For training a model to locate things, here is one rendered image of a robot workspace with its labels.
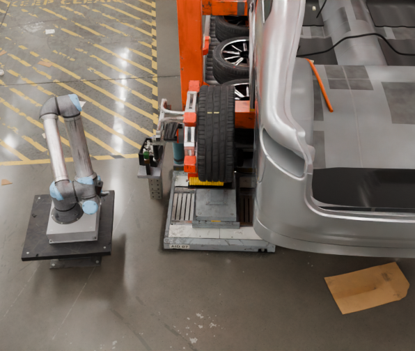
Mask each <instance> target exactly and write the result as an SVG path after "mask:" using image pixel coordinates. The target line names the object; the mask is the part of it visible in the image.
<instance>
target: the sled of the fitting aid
mask: <svg viewBox="0 0 415 351"><path fill-rule="evenodd" d="M235 180H236V221H209V220H196V204H197V196H198V189H195V190H194V206H193V214H192V228H233V229H240V177H239V176H235Z"/></svg>
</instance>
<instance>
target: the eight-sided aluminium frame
mask: <svg viewBox="0 0 415 351"><path fill-rule="evenodd" d="M198 101H199V96H198V92H197V91H188V92H187V103H186V109H185V112H196V116H197V123H196V124H198ZM189 103H193V105H192V109H190V108H189ZM194 129H195V127H191V140H188V127H185V141H184V150H185V156H188V150H189V156H194V155H195V156H196V172H195V173H197V142H196V146H195V141H194Z"/></svg>
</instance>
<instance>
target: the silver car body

▶ TASK DIRECTIONS
Quote, word for word, every line starting at the one that contains "target: the eight-sided aluminium frame" and ending with the final line of the entries.

▶ FINAL ANSWER
target: the eight-sided aluminium frame
mask: <svg viewBox="0 0 415 351"><path fill-rule="evenodd" d="M198 101H199V96H198V92H197V91H188V92H187V103H186V109H185V112H196V116H197V123H196V124H198ZM189 103H193V105H192V109H190V108H189ZM194 129H195V127H191V140H188V127H185V141H184V150H185V156H188V150H189V156H194V155H195V156H196V172H195V173H197V142H196V146H195V141H194Z"/></svg>
</instance>
<instance>
target: the silver car body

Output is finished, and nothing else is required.